**** Provided data ****

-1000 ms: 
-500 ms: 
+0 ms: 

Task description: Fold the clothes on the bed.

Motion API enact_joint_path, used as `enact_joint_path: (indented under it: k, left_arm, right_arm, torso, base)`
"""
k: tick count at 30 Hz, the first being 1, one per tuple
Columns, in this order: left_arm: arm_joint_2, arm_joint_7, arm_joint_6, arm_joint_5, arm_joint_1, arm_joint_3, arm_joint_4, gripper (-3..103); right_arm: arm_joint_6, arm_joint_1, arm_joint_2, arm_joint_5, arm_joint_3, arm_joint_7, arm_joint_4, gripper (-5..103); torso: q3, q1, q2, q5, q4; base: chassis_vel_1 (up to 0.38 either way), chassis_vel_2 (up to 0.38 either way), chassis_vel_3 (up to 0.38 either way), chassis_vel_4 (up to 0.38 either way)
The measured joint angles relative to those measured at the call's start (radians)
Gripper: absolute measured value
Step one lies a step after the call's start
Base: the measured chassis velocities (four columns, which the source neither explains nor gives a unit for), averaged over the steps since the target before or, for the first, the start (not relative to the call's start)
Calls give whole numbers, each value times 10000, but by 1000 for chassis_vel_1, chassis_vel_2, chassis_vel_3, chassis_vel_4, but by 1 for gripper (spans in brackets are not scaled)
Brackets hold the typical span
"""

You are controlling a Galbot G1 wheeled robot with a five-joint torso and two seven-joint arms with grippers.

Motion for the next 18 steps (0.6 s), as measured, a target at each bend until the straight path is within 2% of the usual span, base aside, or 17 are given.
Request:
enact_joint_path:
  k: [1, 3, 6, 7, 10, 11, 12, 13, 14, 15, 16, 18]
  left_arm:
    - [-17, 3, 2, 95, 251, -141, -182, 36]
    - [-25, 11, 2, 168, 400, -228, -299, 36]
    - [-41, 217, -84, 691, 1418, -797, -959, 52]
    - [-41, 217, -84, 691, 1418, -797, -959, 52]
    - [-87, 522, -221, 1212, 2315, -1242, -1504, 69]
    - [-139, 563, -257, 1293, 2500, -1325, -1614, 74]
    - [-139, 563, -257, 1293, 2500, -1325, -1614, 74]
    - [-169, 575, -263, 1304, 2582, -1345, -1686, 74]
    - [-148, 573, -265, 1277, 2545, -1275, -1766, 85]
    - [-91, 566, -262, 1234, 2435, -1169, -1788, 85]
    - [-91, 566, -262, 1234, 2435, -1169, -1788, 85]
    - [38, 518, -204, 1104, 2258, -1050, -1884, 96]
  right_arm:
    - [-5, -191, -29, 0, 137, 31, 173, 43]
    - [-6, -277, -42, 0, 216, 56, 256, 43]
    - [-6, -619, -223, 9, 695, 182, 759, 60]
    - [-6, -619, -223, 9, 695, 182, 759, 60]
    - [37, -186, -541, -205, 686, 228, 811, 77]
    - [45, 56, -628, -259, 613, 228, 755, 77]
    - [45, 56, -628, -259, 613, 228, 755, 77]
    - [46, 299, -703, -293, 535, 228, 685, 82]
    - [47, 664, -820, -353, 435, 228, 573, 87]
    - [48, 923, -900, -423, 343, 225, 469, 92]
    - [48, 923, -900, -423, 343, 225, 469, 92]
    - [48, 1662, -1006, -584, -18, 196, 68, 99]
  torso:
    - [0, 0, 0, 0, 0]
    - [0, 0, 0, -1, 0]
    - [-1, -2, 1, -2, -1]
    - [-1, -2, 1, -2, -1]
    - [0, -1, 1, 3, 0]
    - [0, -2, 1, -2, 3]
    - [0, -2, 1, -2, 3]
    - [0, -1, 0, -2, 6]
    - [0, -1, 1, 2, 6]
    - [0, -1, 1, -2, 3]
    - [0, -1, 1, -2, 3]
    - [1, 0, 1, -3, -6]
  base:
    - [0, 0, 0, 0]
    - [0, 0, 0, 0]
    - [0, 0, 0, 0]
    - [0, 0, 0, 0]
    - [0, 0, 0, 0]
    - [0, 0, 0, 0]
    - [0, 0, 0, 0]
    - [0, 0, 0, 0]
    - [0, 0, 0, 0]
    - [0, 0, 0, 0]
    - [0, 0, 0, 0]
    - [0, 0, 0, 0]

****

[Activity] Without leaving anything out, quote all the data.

[Result of the exercise]
-1000 ms: 
-500 ms: 
+0 ms: 

Task description: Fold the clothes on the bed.

Motion API enact_joint_path, used as `enact_joint_path: (indented under it: k, left_arm, right_arm, torso, base)`
"""
k: tick count at 30 Hz, the first being 1, one per tuple
Columns, in this order: left_arm: arm_joint_2, arm_joint_7, arm_joint_6, arm_joint_5, arm_joint_1, arm_joint_3, arm_joint_4, gripper (-3..103); right_arm: arm_joint_6, arm_joint_1, arm_joint_2, arm_joint_5, arm_joint_3, arm_joint_7, arm_joint_4, gripper (-5..103); torso: q3, q1, q2, q5, q4; base: chassis_vel_1 (up to 0.38 either way), chassis_vel_2 (up to 0.38 either way), chassis_vel_3 (up to 0.38 either way), chassis_vel_4 (up to 0.38 either way)
The measured joint angles relative to those measured at the call's start (radians)
Gripper: absolute measured value
Step one lies a step after the call's start
Base: the measured chassis velocities (four columns, which the source neither explains nor gives a unit for), averaged over the steps since the target before or, for the first, the start (not relative to the call's start)
Calls give whole numbers, each value times 10000, but by 1000 for chassis_vel_1, chassis_vel_2, chassis_vel_3, chassis_vel_4, but by 1 for gripper (spans in brackets are not scaled)
Brackets hold the typical span
"""

You are controlling a Galbot G1 wheeled robot with a five-joint torso and two seven-joint arms with grippers.

Motion for the next 18 steps (0.6 s), as measured, a target at each bend until the straight path is within 2% of the usual span, base aside, or 17 are given.
Request:
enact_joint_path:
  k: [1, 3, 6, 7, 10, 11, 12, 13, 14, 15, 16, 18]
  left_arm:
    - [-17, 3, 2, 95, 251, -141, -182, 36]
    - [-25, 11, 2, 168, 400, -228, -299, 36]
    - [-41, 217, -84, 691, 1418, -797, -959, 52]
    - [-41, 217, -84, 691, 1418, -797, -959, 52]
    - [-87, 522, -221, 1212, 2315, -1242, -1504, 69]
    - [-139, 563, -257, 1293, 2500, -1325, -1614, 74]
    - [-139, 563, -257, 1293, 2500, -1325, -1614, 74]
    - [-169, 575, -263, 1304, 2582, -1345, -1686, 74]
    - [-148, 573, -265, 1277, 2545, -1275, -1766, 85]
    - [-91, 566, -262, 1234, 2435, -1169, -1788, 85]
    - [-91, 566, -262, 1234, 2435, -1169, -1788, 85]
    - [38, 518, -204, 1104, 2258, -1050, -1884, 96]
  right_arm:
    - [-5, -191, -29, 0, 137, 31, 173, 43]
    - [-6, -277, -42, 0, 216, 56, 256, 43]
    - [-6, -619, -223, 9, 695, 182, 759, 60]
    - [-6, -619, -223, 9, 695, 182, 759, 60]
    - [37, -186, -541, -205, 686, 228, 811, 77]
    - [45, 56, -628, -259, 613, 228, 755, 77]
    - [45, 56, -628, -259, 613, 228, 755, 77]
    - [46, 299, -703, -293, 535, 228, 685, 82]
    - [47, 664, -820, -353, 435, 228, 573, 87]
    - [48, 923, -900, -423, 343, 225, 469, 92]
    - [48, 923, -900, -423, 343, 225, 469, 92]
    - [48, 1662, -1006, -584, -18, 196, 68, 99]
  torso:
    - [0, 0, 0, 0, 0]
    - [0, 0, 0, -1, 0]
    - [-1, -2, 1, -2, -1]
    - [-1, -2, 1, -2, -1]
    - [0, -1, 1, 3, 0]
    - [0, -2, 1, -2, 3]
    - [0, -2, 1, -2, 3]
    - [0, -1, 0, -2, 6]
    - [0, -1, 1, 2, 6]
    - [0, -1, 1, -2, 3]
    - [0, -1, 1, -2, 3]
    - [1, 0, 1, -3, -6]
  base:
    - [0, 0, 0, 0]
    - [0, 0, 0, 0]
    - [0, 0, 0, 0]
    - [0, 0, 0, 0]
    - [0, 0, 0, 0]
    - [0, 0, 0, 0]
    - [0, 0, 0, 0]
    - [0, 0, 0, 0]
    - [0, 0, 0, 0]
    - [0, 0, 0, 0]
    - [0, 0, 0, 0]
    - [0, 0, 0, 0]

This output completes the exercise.